[Stored items from a collection]
= = = = =

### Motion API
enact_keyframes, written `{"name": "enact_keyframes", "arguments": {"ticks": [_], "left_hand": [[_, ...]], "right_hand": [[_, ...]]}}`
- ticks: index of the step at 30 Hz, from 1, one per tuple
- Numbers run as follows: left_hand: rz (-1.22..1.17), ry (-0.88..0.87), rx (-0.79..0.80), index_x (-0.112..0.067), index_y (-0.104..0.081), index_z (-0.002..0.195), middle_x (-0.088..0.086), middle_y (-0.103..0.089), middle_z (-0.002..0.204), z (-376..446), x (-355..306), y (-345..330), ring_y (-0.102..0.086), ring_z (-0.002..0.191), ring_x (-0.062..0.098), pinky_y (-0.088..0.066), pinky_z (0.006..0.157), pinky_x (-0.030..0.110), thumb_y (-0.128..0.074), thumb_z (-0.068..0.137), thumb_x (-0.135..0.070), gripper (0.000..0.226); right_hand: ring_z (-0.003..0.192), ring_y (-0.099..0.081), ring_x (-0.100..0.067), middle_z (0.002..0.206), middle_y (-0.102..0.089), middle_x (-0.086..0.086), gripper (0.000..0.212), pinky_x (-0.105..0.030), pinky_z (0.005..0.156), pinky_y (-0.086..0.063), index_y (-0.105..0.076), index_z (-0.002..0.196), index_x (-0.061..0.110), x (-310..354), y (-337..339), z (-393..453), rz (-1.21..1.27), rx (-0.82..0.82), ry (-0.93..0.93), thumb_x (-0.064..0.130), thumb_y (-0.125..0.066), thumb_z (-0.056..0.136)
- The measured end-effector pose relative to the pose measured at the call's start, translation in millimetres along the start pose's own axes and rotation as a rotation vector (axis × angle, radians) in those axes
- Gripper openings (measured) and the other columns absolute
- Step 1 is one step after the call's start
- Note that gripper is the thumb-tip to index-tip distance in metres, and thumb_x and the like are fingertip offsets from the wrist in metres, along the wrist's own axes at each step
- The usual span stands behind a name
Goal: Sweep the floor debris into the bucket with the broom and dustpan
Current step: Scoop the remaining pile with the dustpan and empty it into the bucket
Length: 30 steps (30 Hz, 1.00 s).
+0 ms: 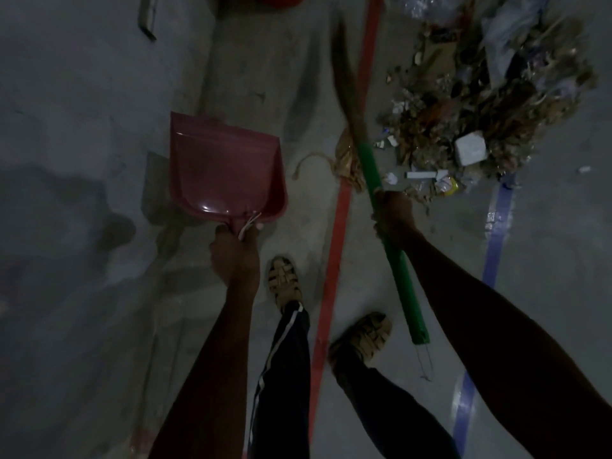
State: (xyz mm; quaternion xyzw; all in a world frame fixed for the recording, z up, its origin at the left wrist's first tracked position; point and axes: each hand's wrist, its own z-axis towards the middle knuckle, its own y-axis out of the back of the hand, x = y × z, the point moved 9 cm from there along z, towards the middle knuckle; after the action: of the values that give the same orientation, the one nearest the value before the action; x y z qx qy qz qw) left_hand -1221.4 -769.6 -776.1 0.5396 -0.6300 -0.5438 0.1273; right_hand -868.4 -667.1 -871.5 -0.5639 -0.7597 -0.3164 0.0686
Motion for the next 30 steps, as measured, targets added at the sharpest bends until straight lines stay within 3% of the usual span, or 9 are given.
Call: {"name": "enact_keyframes", "arguments": {"ticks": [7,13,18,23,27,30], "left_hand": [[0.002,0.044,0.024,0.002,-0.061,0.108,0.023,-0.066,0.107,-49.7,22.6,-12.9,-0.063,0.098,0.039,-0.049,0.077,0.041,-0.076,0.079,-0.05,0.061],[0.049,0.007,0.056,-0.003,-0.06,0.105,0.02,-0.067,0.107,-79.0,8.2,-20.0,-0.064,0.098,0.037,-0.046,0.076,0.037,-0.073,0.08,-0.053,0.057],[0.022,-0.078,0.086,-0.005,-0.062,0.101,0.015,-0.068,0.102,-88.6,-17.2,-32.7,-0.065,0.093,0.035,-0.045,0.072,0.034,-0.075,0.077,-0.055,0.057],[-0.02,-0.089,0.101,-0.004,-0.062,0.101,0.015,-0.068,0.103,-92.8,-33.4,-47.7,-0.065,0.092,0.035,-0.049,0.073,0.036,-0.075,0.076,-0.056,0.059],[-0.004,-0.11,0.123,-0.006,-0.062,0.096,0.014,-0.068,0.099,-101.2,-41.4,-56.4,-0.065,0.087,0.035,-0.055,0.075,0.042,-0.074,0.072,-0.062,0.062],[0.008,-0.125,0.132,-0.008,-0.062,0.098,0.013,-0.068,0.101,-108.6,-40.6,-58.7,-0.066,0.089,0.035,-0.056,0.077,0.047,-0.07,0.069,-0.068,0.067]], "right_hand": [[0.051,-0.061,-0.026,0.08,-0.068,-0.017,0.042,-0.029,0.043,-0.048,-0.064,0.089,0.004,-64.7,-46.7,-38.4,-0.297,0.302,0.035,0.04,-0.05,0.103],[0.056,-0.061,-0.025,0.081,-0.066,-0.014,0.041,-0.028,0.045,-0.05,-0.063,0.102,0.001,-133.8,8.9,-26.5,-0.294,0.176,-0.173,0.041,-0.053,0.102],[0.054,-0.058,-0.026,0.079,-0.063,-0.015,0.041,-0.029,0.045,-0.048,-0.064,0.104,-0.003,-139.2,94.1,-4.0,-0.168,-0.018,-0.196,0.036,-0.053,0.104],[0.052,-0.058,-0.026,0.076,-0.063,-0.015,0.043,-0.03,0.044,-0.048,-0.064,0.103,-0.003,-128.9,127.8,-6.6,-0.026,-0.121,-0.116,0.037,-0.049,0.104],[0.048,-0.056,-0.025,0.075,-0.062,-0.015,0.038,-0.026,0.036,-0.045,-0.061,0.099,0.001,-121.9,108.4,-29.2,-0.022,-0.066,-0.015,0.035,-0.044,0.107],[0.048,-0.056,-0.024,0.076,-0.062,-0.015,0.037,-0.027,0.039,-0.047,-0.059,0.094,0.003,-131.6,82.3,-45.1,-0.048,0.035,0.011,0.035,-0.045,0.107]]}}
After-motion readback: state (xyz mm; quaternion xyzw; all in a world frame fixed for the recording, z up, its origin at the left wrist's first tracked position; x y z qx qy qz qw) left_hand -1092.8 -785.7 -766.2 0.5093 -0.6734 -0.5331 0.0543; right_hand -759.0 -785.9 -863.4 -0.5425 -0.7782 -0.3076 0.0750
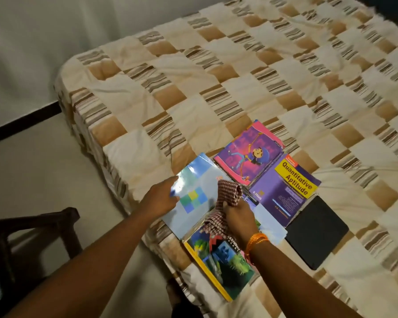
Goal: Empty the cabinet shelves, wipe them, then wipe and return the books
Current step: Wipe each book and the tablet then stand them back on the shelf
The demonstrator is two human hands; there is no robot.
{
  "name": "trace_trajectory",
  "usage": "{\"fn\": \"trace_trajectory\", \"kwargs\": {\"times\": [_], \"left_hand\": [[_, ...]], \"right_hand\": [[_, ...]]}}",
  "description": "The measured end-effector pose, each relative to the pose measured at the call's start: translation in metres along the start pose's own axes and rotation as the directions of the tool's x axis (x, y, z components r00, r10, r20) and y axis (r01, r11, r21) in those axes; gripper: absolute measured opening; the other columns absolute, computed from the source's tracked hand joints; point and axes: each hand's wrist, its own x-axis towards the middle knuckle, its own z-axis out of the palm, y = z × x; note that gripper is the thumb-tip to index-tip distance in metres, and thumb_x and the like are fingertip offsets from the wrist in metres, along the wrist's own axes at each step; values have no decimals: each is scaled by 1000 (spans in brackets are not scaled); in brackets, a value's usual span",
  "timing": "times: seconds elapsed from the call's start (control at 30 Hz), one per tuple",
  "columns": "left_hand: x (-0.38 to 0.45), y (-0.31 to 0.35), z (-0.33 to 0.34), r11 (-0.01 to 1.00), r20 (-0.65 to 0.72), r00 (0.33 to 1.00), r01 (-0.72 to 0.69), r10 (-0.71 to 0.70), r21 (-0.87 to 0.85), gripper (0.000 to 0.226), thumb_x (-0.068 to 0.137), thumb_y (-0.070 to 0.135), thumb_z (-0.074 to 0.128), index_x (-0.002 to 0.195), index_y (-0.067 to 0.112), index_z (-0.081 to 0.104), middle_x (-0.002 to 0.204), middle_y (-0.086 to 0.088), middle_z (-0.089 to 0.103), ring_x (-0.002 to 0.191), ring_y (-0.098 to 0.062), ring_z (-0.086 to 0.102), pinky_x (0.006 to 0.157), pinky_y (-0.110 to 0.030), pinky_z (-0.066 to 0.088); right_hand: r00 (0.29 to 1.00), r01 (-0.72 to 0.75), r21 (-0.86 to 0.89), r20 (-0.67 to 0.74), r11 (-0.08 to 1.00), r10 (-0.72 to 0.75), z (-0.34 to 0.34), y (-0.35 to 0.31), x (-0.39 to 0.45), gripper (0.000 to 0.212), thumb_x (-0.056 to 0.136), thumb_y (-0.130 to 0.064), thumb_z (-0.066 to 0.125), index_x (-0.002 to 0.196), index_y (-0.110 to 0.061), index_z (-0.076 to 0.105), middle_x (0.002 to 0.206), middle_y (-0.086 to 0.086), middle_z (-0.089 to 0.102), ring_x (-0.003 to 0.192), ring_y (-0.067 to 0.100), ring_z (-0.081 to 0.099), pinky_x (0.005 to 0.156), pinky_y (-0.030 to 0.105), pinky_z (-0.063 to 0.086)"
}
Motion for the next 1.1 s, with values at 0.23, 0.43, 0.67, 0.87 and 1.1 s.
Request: {"fn": "trace_trajectory", "kwargs": {"times": [0.23, 0.43, 0.67, 0.87, 1.1], "left_hand": [[65, -12, 36, 937, -181, 983, 40, 25, 348, 56, 91, 42, 66, 140, 26, 45, 133, -8, 49, 122, -35, 48, 93, -47, 46], [98, -21, 38, 975, -97, 991, 106, -88, 197, 65, 78, 49, 78, 131, 28, 48, 125, -7, 53, 116, -34, 53, 86, -43, 50], [96, -16, 24, 969, 85, 991, -123, 107, 216, 68, 89, 37, 72, 140, 14, 33, 110, -15, 64, 97, -34, 64, 70, -38, 47], [61, 0, 8, 969, 105, 976, -205, 191, 138, 48, 97, 27, 64, 133, 17, 34, 80, -13, 59, 71, -31, 57, 56, -35, 33], [-13, 29, -24, 979, -152, 976, -171, 153, -110, 44, 97, 24, 64, 134, 33, 40, 96, -14, 71, 81, -32, 66, 67, -41, 51]], "right_hand": [[998, 34, -83, 49, 996, -30, 59, 22, 69, 39, 94, -10, 51, 128, -21, 67, 124, 9, 70, 112, 30, 64, 87, 33, 50], [994, -35, -99, 102, 994, 45, 93, 33, 101, 50, 81, -33, 46, 127, -22, 63, 122, 9, 69, 111, 35, 64, 97, 44, 52], [963, -193, 27, 196, 981, 184, 98, 53, 134, 39, 72, -20, 51, 107, -18, 67, 100, 16, 73, 94, 38, 70, 85, 56, 58], [969, -187, 155, 192, 970, 156, 68, 32, 92, 27, 88, -11, 53, 105, -16, 73, 98, 21, 73, 90, 39, 70, 83, 59, 56], [984, -136, 454, 162, 880, 69, 13, 14, 9, 20, 101, -6, 54, 111, -15, 69, 108, 11, 76, 105, 34, 70, 95, 54, 55]]}}
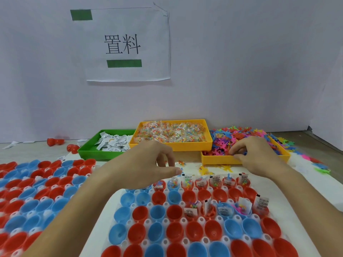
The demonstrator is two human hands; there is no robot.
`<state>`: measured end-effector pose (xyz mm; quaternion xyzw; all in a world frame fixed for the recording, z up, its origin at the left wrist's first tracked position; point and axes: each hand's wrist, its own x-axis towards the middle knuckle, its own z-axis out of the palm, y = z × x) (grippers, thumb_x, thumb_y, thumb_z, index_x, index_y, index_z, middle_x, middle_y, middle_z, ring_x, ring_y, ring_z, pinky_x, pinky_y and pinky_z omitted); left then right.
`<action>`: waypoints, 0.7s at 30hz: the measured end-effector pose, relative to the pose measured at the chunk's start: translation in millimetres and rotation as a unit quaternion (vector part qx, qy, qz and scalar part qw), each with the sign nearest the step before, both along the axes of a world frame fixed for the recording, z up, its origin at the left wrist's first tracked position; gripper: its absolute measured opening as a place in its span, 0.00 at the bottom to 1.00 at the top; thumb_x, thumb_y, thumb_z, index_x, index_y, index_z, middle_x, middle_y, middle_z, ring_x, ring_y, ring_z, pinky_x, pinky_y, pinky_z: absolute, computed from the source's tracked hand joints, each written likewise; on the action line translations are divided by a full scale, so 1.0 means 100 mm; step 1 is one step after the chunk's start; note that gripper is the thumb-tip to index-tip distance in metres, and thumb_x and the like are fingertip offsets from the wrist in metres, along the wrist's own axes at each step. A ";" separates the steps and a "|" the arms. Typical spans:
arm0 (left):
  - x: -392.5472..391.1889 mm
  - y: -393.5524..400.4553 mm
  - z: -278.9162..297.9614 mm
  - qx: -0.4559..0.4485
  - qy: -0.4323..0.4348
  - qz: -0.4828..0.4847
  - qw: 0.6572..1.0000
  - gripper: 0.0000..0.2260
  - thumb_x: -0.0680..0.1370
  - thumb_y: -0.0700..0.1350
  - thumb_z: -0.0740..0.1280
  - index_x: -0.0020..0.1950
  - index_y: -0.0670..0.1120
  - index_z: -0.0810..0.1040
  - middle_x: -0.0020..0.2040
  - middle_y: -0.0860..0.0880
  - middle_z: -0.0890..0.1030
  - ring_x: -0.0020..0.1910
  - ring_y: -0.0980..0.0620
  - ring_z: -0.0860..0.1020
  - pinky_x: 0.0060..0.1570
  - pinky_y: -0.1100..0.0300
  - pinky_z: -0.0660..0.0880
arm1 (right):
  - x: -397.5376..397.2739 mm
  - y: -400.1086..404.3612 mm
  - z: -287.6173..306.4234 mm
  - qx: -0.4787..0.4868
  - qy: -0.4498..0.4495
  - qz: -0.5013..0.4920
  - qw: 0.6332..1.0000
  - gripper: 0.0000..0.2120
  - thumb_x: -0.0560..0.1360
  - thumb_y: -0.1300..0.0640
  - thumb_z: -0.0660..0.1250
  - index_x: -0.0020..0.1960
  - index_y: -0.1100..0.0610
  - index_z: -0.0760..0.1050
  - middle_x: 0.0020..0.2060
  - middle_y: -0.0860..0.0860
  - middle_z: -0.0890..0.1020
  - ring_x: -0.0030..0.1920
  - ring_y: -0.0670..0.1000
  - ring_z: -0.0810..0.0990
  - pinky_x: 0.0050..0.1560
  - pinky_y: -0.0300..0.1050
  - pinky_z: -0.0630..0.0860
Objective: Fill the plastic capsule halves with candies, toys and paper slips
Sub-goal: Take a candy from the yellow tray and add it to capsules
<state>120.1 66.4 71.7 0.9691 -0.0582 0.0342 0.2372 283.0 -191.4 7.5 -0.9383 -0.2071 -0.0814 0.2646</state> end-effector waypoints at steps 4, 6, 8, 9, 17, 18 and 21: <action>-0.01 -0.01 0.00 -0.001 -0.006 0.001 1.000 0.09 0.74 0.59 0.71 0.44 0.55 0.80 0.36 0.56 0.79 0.32 0.65 0.75 0.33 0.71 0.70 | -0.01 0.01 -0.02 0.029 -0.027 -0.013 0.999 0.06 0.76 0.66 0.72 0.48 0.57 0.86 0.49 0.52 0.86 0.46 0.46 0.78 0.54 0.39 0.74; -0.01 -0.02 0.00 -0.001 -0.010 0.001 1.000 0.09 0.75 0.59 0.70 0.45 0.55 0.80 0.37 0.56 0.79 0.33 0.65 0.75 0.33 0.72 0.70 | -0.01 0.02 -0.03 0.044 -0.050 -0.024 0.997 0.07 0.76 0.66 0.70 0.49 0.59 0.86 0.49 0.53 0.86 0.46 0.46 0.77 0.53 0.39 0.73; -0.01 -0.02 0.00 0.002 -0.012 -0.001 1.000 0.09 0.75 0.59 0.70 0.45 0.55 0.80 0.38 0.56 0.79 0.34 0.66 0.75 0.34 0.72 0.70 | -0.01 0.02 -0.03 0.065 -0.064 -0.035 0.995 0.08 0.76 0.67 0.70 0.49 0.58 0.85 0.48 0.53 0.86 0.45 0.47 0.77 0.51 0.39 0.72; -0.01 -0.02 0.00 0.002 -0.012 -0.002 1.000 0.09 0.75 0.59 0.70 0.45 0.55 0.80 0.38 0.56 0.79 0.34 0.66 0.75 0.34 0.72 0.70 | -0.02 0.02 -0.03 0.076 -0.066 -0.038 0.994 0.08 0.76 0.68 0.70 0.49 0.58 0.85 0.47 0.53 0.85 0.45 0.47 0.77 0.50 0.39 0.72; -0.01 -0.05 0.00 0.005 -0.018 -0.005 1.000 0.09 0.75 0.59 0.70 0.45 0.55 0.80 0.38 0.57 0.79 0.34 0.66 0.75 0.33 0.72 0.69 | -0.03 0.04 0.04 0.171 -0.059 -0.029 0.983 0.08 0.76 0.67 0.68 0.50 0.56 0.81 0.44 0.51 0.83 0.43 0.40 0.78 0.41 0.28 0.69; -0.01 -0.06 0.00 0.003 -0.021 -0.005 1.000 0.08 0.75 0.59 0.70 0.45 0.55 0.80 0.38 0.57 0.79 0.34 0.66 0.75 0.34 0.72 0.69 | -0.04 0.04 0.07 0.181 -0.056 -0.026 0.982 0.08 0.76 0.67 0.69 0.50 0.56 0.82 0.44 0.51 0.83 0.43 0.41 0.79 0.42 0.29 0.70; 0.00 -0.08 -0.01 -0.020 -0.038 0.000 0.999 0.06 0.76 0.57 0.70 0.45 0.56 0.79 0.38 0.56 0.80 0.35 0.64 0.76 0.34 0.71 0.70 | -0.13 0.07 0.20 0.221 -0.022 0.003 0.975 0.08 0.76 0.65 0.70 0.48 0.54 0.82 0.44 0.49 0.85 0.46 0.47 0.83 0.48 0.38 0.76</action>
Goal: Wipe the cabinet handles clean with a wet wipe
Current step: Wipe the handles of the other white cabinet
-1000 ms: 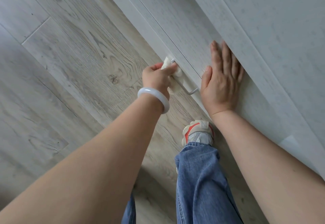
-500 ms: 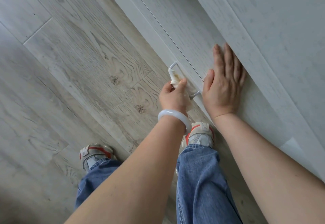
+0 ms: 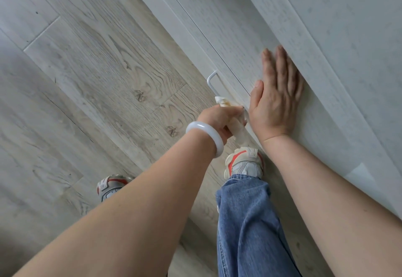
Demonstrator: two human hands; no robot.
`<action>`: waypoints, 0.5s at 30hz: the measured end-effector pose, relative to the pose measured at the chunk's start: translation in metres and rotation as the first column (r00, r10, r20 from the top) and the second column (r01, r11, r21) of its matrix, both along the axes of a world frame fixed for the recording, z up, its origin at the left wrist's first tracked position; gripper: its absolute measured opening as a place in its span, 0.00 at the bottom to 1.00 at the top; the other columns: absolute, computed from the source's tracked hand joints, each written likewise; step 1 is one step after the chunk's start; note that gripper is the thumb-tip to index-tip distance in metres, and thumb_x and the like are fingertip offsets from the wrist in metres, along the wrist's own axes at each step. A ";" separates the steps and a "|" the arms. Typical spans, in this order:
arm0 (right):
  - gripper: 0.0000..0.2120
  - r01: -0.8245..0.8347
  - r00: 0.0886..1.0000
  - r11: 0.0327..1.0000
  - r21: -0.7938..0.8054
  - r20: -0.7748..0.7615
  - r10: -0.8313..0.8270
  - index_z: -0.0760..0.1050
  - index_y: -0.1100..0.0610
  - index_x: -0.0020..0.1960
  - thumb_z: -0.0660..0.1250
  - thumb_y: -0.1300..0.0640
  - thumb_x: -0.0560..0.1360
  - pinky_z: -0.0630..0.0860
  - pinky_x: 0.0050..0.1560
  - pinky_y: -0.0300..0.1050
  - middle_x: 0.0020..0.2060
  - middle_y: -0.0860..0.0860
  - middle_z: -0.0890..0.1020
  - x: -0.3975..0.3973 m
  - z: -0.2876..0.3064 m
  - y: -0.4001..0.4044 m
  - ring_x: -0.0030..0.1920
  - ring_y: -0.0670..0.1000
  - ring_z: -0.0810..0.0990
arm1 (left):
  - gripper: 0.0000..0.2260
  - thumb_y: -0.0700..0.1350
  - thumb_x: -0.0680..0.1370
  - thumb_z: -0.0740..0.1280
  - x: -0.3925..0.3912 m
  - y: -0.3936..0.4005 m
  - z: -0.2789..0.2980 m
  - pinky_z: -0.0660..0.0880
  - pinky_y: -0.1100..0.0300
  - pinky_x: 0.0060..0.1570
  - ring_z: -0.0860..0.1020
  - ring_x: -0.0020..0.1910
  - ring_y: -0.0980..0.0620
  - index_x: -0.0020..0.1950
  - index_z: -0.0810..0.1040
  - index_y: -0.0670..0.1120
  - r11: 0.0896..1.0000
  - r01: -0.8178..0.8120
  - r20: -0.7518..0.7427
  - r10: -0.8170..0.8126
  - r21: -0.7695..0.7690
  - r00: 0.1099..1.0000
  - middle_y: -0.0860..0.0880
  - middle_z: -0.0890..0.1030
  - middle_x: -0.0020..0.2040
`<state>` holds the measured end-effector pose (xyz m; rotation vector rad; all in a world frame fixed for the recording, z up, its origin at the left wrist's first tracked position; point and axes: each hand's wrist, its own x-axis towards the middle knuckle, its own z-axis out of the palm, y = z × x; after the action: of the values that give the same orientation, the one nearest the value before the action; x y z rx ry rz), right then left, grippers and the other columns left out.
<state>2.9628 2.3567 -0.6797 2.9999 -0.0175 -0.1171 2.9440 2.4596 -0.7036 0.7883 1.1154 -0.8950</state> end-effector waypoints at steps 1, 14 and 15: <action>0.12 0.003 0.997 1.000 0.018 0.078 -0.004 0.79 0.68 0.42 0.59 0.62 0.73 0.62 0.45 0.50 0.38 0.65 0.81 -0.001 -0.002 0.001 0.38 0.63 0.82 | 0.03 0.33 0.76 0.68 0.000 0.000 0.000 0.79 0.51 0.55 0.79 0.35 0.48 0.43 0.77 0.39 1.000 -0.002 0.003 0.002 0.004 1.000 0.43 0.79 0.37; 0.13 -0.047 0.969 0.997 0.063 0.244 0.030 0.80 0.66 0.53 0.64 0.60 0.74 0.56 0.63 0.42 0.49 0.64 0.83 -0.006 -0.020 -0.007 0.49 0.63 0.83 | 0.10 0.32 0.73 0.71 0.017 0.031 -0.008 0.82 0.59 0.40 0.80 0.37 0.49 0.53 0.78 0.35 0.955 0.297 0.151 -0.291 -0.018 0.945 0.42 0.81 0.43; 0.13 -0.047 0.969 0.997 0.063 0.243 0.030 0.80 0.66 0.53 0.65 0.60 0.73 0.58 0.61 0.43 0.49 0.64 0.83 -0.006 -0.020 -0.007 0.49 0.62 0.83 | 0.09 0.31 0.73 0.71 0.022 0.033 -0.007 0.82 0.59 0.39 0.81 0.36 0.49 0.53 0.78 0.36 0.946 0.323 0.148 -0.316 -0.028 0.937 0.42 0.81 0.43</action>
<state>2.9569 2.3494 -0.7000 3.0605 0.0192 0.2588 2.9660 2.4931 -0.7107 0.9923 0.8483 -1.1163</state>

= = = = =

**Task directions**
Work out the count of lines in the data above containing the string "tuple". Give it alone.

**Result of this task**
2